Current research projects often (still) do not satisfy the quality standards proposed by the pioneers of design research.



BIRD – the Birkhäuser Board of International Research in Design – is still in an early stage of development. It is therefore possible that not enough relevant research projects were submitted (more than 80 proposals have arrived from Europe, North America, Asia,New Zealand and Australia). The proposals received were first examined by experts. We then invited the best candi-

dates to submit an article; this underwent double-blind peer review by international experts who then prepared a written report on it. We had decided in advance to publish only those articles that were accepted by the experts with no or only minor revision. The criteria for examining and reporting on the articles were the research topic’s design autonomy, the quality and originality of the reported research project, the significance of the topic and the visual presentation of the results.

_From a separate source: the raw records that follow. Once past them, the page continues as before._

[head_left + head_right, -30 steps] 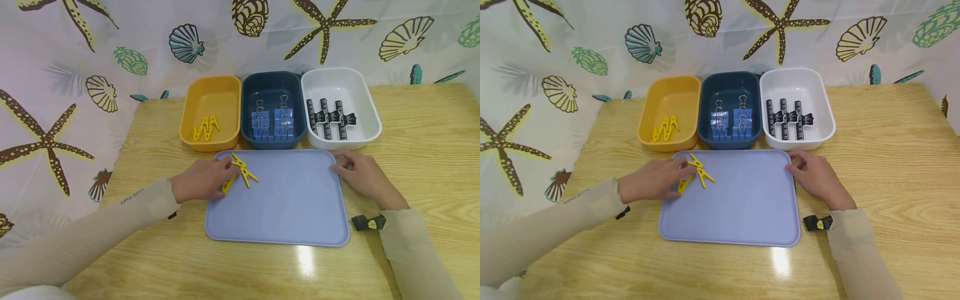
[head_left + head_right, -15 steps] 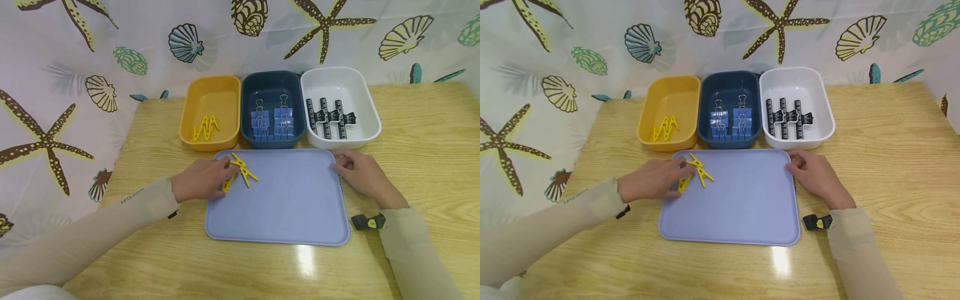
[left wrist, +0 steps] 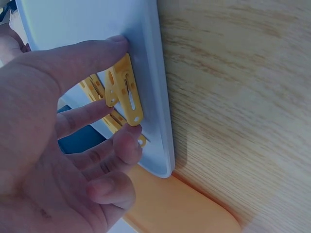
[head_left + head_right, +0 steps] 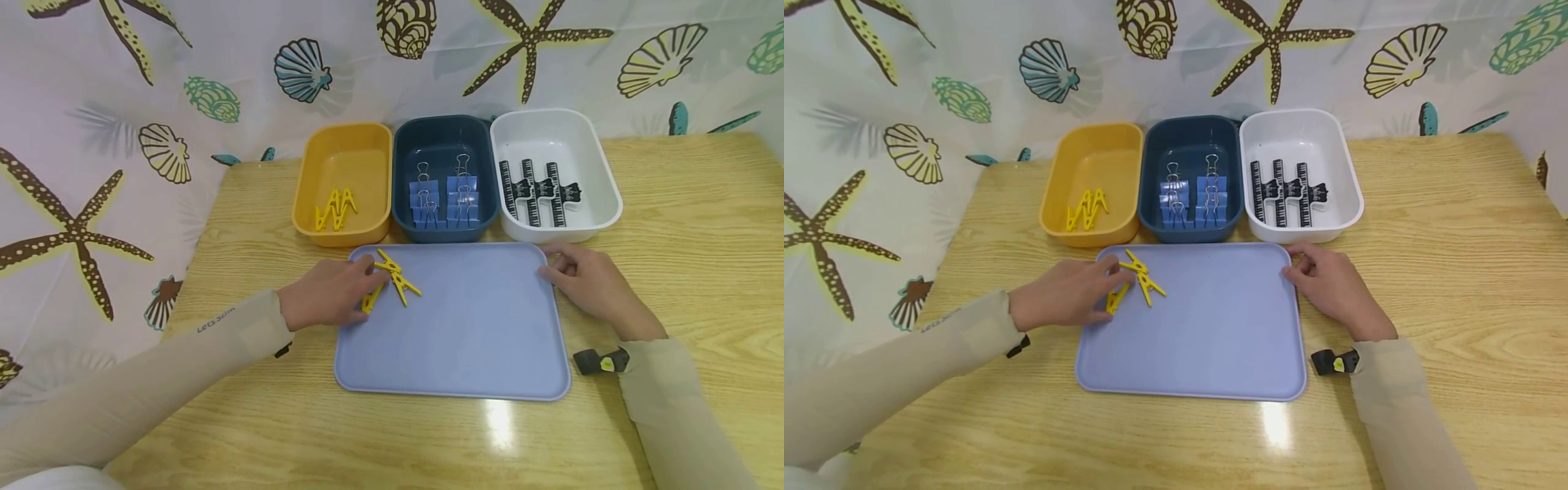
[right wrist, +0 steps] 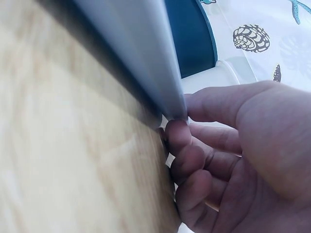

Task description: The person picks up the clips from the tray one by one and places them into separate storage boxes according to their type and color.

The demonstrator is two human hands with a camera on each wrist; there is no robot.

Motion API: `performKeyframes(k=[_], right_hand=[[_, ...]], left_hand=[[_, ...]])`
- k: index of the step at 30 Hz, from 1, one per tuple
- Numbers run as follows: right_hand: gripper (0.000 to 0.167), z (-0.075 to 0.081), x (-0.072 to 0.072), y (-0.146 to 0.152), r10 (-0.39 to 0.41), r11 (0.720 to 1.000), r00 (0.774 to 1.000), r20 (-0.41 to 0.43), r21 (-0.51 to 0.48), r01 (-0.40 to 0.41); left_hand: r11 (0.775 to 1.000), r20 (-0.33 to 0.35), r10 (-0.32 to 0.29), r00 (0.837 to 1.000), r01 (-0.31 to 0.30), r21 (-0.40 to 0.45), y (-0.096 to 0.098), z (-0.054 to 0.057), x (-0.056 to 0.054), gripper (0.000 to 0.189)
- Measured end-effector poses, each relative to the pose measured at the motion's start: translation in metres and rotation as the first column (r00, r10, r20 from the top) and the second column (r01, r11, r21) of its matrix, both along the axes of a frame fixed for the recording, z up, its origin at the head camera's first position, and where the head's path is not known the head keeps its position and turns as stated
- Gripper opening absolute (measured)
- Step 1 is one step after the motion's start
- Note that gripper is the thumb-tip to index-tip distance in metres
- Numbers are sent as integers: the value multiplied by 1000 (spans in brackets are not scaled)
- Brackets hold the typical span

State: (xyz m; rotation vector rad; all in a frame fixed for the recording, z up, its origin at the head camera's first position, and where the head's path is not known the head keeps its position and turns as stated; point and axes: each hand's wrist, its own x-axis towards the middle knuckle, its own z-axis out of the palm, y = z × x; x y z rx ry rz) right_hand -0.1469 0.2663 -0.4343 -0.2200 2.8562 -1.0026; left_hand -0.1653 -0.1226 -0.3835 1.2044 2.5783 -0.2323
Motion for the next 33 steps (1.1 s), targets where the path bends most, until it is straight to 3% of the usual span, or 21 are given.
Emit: performKeyframes(k=[22, 33], right_hand=[[33, -1, 0, 0, -1, 1000, 1000, -22, 14, 1], [31, -2, 0, 0, 2, 1000, 999, -36, 13, -2]], left_hand=[[1000, -44, -3, 999, 4, 14, -2, 8, 1, 59], [999, -62, -8, 998, 10, 39, -1, 21, -2, 55]])
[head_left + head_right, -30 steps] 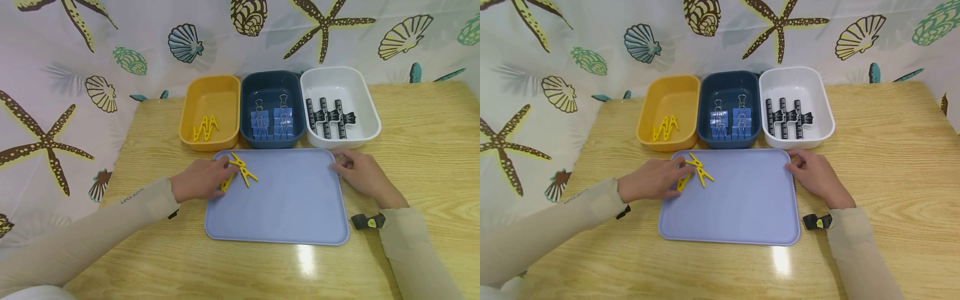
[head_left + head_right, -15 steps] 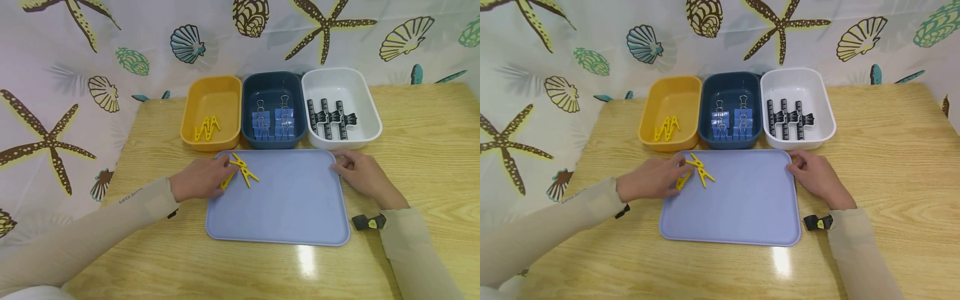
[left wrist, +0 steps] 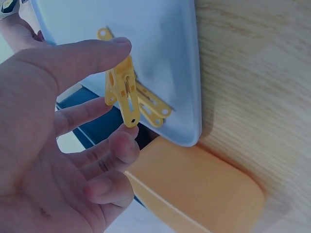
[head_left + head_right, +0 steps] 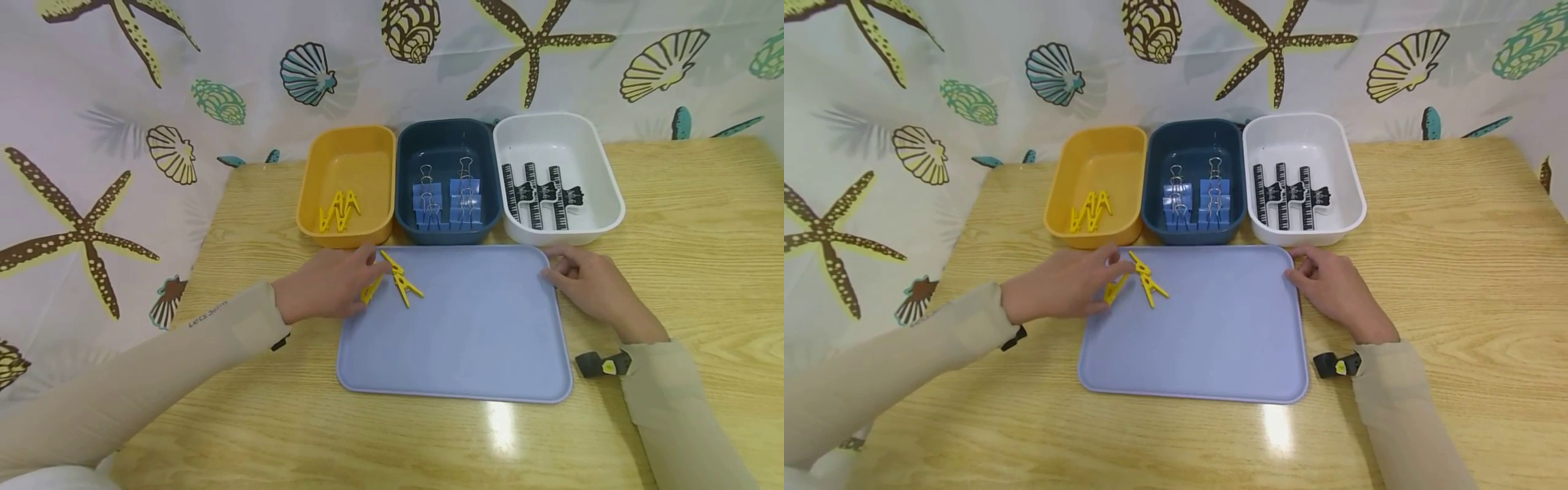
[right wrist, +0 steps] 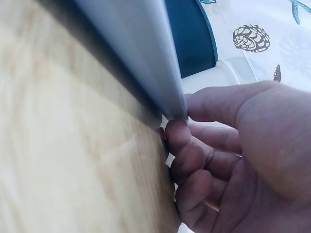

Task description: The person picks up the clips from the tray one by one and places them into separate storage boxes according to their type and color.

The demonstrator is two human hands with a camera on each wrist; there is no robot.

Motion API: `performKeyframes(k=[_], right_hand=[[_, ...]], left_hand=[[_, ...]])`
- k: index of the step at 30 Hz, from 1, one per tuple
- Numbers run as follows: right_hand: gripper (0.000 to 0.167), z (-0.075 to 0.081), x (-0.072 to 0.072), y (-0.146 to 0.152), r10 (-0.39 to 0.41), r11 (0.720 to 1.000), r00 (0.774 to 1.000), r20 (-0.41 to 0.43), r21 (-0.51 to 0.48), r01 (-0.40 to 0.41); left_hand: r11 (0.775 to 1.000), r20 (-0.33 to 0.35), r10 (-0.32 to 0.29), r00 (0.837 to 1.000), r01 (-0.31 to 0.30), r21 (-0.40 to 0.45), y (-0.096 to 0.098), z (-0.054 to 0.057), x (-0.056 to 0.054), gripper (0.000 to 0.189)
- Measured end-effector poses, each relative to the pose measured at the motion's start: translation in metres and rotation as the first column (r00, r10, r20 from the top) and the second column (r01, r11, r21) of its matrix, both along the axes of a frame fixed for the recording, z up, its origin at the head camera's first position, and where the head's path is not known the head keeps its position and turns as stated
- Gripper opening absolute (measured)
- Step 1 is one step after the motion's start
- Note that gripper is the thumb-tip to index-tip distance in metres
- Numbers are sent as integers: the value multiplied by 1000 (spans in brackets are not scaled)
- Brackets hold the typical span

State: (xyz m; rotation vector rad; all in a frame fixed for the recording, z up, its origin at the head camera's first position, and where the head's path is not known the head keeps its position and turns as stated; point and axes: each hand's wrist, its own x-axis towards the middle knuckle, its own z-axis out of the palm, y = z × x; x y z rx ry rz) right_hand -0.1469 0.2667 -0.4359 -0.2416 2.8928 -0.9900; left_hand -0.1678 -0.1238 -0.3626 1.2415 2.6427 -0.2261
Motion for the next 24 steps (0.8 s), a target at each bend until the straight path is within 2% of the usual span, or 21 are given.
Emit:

Articles by Anna Meroni on design and sustainability, Joep Frens on a researchthrough-design project, Paul Chamberlain’s ‘Shape of Things to Come,’ and Ianus Keller’s research on designer interaction with informal collections of visual material, made the grade and are published in this book. The book does not contain any research projects or contributions from Asia and Scandinavia. However, in places where design research is a normal part of the development of design educational courses and the design discipline, hundreds of people are now doing research on topical questions. I hope that the next volume of Design Research Now will fill this gap.